Seven suspects have been indicted for allegedly organizing a fraud scheme with 179 victims that earned illegal income of NT$114.77 million (US$3.58 million), the Taoyuan District Prosecutors' Office said today.
A lawyer, surnamed Yu (游), was found to have recruited a couple, surnamed Kuo (郭) and Huang (黃), working at the Bank of Taiwan, and four others to form a scam gang using shell companies and cryptocurrency for money laundering, prosecutors said.
Photo: Wang Jie, Taipei Times
The prosecutors recommended that Yu receive a 13-year prison term, Kuo nine years, six years for Huang and two to seven years for the others for contravening the Organized Crime Prevention Act (組織犯罪防制條例), Money Laundering Control Act (洗錢防制法) and offenses of aggravated fraud.
After being recruited, Kuo and Huang looked for potential victims among bank customers trying to obtain loans, prosecutors said.
They then persuaded these people to borrow money from the bank and join their fake investment plan, they added.
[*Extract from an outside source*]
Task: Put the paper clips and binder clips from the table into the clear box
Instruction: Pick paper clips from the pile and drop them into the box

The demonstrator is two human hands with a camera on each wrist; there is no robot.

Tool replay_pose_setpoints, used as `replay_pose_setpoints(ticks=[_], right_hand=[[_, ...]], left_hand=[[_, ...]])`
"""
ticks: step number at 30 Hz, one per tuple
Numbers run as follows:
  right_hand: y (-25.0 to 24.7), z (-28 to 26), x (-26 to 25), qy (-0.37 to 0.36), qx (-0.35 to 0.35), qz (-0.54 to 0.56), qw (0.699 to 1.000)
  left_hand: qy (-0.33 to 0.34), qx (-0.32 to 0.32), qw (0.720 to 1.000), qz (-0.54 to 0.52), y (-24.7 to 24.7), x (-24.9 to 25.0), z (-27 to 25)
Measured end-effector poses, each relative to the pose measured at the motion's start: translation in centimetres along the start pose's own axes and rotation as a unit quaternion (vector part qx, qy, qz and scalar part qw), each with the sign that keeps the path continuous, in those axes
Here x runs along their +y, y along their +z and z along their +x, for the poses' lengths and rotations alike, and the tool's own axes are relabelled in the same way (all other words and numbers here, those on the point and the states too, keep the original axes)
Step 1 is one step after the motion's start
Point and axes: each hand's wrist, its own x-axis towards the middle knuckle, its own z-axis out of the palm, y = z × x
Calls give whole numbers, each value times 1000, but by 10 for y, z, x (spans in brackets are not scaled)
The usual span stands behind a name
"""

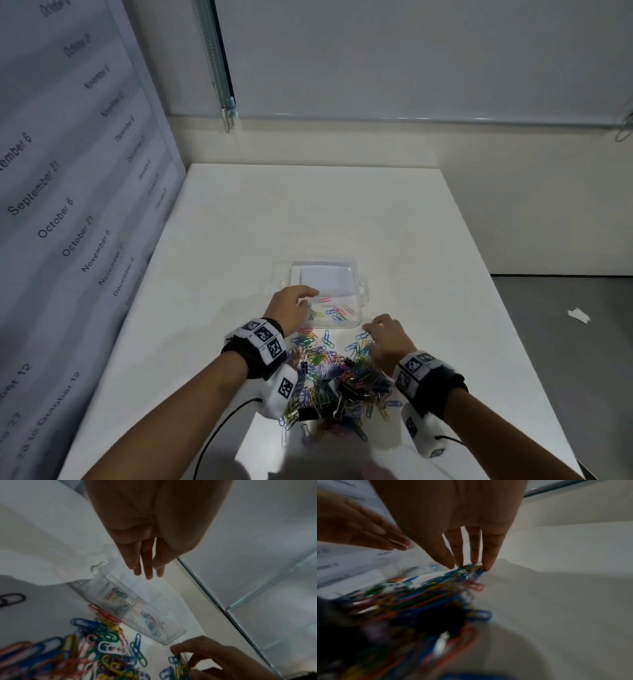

After receiving the money, the gang allegedly transferred it to dummy accounts to create fake cash flows and changed the money into foreign currency to buy cryptocurrency overseas, illicitly earning more than NT$100 million from May last year to June, they said.
They were brought in and questioned in June.
After the Taoyuan District Court notified Yu that the High Court had rejected his appeal against his detention order, he allegedly bought a one-way ticket to Seoul.
He was arrested at Taiwan Taoyuan International Airport and ordered to be detained in August.
Prosecutors confiscated NT$8.27 million and US$30,000 in cash, and cryptocurrency worth US$270,000.
The couple’s houses in Taipei and Kaohsiung were also searched.